**Input data**:
********

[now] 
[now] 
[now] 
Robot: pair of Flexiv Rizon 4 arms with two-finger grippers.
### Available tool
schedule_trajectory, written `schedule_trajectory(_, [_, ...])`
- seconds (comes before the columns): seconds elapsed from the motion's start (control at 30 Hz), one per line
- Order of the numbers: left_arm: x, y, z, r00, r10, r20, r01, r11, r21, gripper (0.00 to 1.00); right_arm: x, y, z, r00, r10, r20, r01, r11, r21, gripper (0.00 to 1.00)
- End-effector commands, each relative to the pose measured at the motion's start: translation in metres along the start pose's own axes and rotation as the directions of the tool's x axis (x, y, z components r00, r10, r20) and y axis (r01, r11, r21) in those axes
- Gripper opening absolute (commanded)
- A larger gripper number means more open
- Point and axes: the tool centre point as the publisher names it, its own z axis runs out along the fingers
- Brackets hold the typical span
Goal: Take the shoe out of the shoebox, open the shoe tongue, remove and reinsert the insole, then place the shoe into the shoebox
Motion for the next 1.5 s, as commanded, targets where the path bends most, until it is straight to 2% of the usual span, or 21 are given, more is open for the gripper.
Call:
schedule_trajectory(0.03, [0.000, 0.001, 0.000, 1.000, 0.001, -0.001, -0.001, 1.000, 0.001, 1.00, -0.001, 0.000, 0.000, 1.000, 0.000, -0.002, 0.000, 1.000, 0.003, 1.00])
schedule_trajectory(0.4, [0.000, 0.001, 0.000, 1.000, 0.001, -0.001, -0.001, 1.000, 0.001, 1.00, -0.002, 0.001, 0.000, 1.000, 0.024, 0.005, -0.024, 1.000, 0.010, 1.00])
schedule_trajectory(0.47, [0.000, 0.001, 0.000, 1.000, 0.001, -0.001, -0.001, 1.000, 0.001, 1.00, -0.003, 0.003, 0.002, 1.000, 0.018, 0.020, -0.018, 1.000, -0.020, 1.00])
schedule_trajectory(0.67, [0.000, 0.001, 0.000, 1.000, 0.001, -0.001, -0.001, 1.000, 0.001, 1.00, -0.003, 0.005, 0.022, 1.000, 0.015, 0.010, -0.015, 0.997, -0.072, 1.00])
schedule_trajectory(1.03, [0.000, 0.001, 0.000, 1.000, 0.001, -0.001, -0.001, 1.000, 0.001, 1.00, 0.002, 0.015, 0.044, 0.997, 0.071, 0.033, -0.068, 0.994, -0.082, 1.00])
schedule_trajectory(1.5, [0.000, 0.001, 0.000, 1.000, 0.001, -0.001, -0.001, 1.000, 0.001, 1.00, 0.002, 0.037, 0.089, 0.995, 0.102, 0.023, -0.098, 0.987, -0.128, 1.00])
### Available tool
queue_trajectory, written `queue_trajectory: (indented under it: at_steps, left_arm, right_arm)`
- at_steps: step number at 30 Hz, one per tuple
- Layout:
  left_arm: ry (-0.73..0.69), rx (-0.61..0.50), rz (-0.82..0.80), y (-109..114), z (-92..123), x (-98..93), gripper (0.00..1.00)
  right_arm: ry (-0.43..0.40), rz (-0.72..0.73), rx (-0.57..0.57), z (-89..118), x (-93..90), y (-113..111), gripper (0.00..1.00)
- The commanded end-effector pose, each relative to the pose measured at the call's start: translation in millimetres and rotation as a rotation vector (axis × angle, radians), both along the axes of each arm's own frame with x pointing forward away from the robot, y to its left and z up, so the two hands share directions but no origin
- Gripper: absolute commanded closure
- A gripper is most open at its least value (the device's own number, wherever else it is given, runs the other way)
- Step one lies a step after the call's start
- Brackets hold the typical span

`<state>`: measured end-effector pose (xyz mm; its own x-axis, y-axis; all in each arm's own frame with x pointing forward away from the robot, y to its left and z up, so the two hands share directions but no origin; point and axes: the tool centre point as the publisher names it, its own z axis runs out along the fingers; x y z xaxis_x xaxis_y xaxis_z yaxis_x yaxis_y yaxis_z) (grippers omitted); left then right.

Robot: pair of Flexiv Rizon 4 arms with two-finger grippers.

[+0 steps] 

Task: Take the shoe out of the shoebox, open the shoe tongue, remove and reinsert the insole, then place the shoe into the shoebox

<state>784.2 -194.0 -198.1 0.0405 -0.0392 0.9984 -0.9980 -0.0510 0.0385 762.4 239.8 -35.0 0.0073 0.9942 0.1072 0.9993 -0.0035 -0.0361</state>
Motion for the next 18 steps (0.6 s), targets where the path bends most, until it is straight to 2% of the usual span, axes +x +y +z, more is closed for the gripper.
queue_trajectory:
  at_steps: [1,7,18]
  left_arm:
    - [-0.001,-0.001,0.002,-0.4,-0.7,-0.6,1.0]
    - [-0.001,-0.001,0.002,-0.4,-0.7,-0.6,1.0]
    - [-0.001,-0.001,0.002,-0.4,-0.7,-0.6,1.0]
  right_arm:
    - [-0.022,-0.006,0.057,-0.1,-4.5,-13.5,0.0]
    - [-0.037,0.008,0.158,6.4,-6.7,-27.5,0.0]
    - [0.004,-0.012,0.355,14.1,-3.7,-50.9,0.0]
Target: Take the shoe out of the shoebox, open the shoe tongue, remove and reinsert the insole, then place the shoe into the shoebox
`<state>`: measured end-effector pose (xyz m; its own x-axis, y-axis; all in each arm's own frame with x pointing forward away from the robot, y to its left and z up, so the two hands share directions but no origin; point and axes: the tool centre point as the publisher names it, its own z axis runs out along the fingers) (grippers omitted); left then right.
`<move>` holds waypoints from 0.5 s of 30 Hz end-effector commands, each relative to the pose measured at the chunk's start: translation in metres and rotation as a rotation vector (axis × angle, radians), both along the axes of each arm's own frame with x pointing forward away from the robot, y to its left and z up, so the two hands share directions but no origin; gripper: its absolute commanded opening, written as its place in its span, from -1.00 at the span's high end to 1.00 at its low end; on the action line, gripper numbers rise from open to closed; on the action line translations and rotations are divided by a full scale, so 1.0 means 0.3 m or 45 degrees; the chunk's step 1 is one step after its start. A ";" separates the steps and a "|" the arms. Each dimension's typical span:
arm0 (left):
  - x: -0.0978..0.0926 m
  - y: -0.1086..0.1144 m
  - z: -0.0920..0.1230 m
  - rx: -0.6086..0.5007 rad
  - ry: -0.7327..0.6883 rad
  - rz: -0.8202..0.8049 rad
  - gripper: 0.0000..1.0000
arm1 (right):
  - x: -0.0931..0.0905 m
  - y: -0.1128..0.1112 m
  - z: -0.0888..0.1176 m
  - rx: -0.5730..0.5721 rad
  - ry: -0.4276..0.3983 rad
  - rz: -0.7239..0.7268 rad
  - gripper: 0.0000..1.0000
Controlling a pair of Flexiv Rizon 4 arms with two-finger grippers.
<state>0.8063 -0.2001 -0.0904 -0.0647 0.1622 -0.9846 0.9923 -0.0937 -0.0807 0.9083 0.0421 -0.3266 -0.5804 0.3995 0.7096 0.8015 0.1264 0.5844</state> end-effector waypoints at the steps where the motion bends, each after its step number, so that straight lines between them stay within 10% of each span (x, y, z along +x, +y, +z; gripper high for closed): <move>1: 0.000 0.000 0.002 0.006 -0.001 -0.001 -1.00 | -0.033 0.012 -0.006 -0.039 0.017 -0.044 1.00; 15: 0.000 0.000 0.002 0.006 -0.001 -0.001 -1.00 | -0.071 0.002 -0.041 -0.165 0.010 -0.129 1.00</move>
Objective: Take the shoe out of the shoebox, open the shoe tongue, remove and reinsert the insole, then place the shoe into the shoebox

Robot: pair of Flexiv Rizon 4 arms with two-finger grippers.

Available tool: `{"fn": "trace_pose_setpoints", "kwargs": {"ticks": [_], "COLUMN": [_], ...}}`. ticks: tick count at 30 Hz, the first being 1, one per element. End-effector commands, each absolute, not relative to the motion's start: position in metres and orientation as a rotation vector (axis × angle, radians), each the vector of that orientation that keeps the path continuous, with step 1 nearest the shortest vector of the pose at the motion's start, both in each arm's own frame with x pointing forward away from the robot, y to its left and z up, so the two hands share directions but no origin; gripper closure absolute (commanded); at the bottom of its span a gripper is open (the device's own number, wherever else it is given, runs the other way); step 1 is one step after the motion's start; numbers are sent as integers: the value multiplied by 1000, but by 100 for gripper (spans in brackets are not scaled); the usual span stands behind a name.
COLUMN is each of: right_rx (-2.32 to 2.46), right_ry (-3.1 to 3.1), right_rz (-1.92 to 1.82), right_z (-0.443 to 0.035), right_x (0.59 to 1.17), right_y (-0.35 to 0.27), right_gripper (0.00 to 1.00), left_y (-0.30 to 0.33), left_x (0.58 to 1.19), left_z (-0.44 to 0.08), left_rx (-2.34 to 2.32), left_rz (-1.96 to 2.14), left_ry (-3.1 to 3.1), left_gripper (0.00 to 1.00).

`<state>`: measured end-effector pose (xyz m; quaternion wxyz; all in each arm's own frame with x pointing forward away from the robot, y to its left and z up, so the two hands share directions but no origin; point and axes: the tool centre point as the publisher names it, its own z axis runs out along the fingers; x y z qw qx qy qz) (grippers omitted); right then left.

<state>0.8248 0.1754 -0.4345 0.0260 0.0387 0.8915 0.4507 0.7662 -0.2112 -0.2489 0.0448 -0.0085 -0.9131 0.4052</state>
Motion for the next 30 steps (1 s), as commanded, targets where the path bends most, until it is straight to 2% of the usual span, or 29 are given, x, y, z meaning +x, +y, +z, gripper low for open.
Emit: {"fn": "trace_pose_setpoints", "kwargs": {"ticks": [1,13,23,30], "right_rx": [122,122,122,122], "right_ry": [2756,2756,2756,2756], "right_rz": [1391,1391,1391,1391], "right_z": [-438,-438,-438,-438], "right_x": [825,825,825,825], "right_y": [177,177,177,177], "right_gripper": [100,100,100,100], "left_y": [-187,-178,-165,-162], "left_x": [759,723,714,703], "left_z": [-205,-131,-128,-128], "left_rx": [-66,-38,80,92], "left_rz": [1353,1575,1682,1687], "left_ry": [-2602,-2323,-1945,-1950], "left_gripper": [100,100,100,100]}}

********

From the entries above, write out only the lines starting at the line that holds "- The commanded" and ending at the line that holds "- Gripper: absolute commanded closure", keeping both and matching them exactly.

- The commanded end-effector pose, each relative to the pose measured at the call's start: translation in millimetres and rotation as a rotation vector (axis × angle, radians), both along the axes of each arm's own frame with x pointing forward away from the robot, y to its left and z up, so the two hands share directions but no origin
- Gripper: absolute commanded closure

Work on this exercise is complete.